### Source information
───
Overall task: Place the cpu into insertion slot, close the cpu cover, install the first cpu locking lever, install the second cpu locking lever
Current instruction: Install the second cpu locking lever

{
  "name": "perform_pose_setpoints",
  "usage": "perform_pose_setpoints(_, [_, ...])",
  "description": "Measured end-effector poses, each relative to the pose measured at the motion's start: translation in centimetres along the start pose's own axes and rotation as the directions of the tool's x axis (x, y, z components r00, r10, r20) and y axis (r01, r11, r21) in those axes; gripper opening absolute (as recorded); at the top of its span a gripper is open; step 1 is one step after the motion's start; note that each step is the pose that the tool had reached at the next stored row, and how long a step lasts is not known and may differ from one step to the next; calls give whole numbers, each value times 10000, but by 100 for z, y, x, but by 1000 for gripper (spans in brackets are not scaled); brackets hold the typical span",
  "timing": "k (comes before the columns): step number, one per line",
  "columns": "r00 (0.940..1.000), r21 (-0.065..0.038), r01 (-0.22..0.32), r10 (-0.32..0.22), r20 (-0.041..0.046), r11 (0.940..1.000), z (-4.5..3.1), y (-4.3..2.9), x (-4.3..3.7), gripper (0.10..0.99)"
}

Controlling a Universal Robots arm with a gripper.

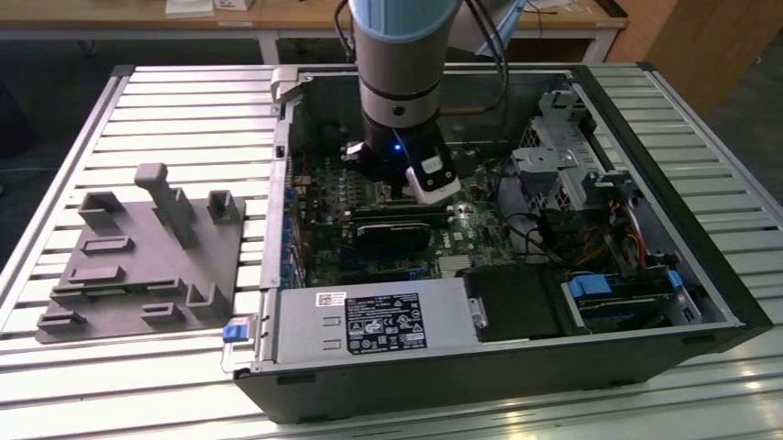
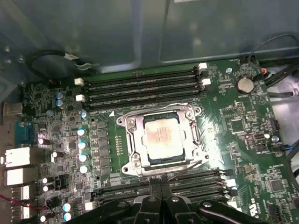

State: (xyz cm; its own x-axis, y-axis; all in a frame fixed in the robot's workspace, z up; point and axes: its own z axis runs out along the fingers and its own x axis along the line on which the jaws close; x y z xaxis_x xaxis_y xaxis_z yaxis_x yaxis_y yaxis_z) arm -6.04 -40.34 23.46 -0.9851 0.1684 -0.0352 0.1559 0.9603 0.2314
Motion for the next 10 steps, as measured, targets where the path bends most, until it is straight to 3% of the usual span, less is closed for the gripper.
perform_pose_setpoints(10, [10000, 0, 0, 0, 1, 10000, 112, -47, 120, 106])
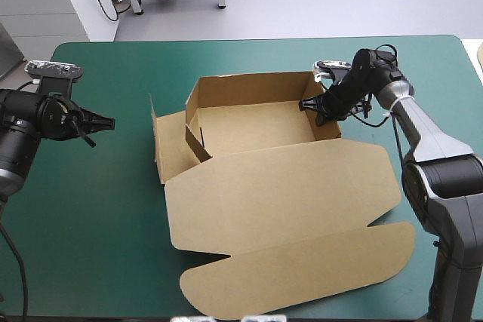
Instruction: Fold the box
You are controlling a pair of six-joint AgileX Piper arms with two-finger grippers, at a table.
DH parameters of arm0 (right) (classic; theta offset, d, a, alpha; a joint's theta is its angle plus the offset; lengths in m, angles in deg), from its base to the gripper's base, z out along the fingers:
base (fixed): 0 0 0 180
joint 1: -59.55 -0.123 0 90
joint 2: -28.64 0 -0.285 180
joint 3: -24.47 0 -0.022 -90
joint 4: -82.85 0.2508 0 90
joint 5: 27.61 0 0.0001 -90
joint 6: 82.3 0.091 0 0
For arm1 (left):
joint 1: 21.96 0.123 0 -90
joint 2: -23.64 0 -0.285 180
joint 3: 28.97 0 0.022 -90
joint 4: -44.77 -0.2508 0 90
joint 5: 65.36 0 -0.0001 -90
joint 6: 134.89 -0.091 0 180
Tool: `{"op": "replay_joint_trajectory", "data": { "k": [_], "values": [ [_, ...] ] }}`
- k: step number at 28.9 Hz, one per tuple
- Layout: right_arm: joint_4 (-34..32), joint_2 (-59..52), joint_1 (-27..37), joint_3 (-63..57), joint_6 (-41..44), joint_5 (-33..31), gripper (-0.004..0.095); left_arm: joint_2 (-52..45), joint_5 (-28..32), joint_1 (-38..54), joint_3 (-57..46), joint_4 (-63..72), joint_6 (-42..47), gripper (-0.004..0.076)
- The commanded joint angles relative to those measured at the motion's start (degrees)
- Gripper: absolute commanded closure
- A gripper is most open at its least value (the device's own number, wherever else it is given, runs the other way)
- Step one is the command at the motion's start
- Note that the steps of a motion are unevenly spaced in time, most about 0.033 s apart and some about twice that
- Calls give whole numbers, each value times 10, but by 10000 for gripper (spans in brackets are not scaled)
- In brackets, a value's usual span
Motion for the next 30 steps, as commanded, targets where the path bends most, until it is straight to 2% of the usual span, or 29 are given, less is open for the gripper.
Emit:
{"op": "replay_joint_trajectory", "data": {
  "k": [1, 5, 14, 19, 25, 30],
  "values": [
    [32, -33, 0, 14, 2, 10, 928, -15, 39, 2, 17, -3, -17, 715],
    [34, -57, 6, 14, -1, 16, 929, -9, 72, 6, 17, 7, 22, 715],
    [77, -147, 51, 14, -52, -3, 929, 19, 130, 69, 17, 206, 5, 715],
    [150, -202, 82, 14, -90, -5, 929, 39, 131, 82, 17, 395, -112, 715],
    [160, -238, 80, 14, -101, -4, 929, 59, 133, 82, 17, 661, -246, 715],
    [159, -242, 80, 13, -102, 8, 929, 55, 77, 82, 17, 798, -355, 715]
  ]
}}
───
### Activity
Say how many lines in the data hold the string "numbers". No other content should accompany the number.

### Expected answer
2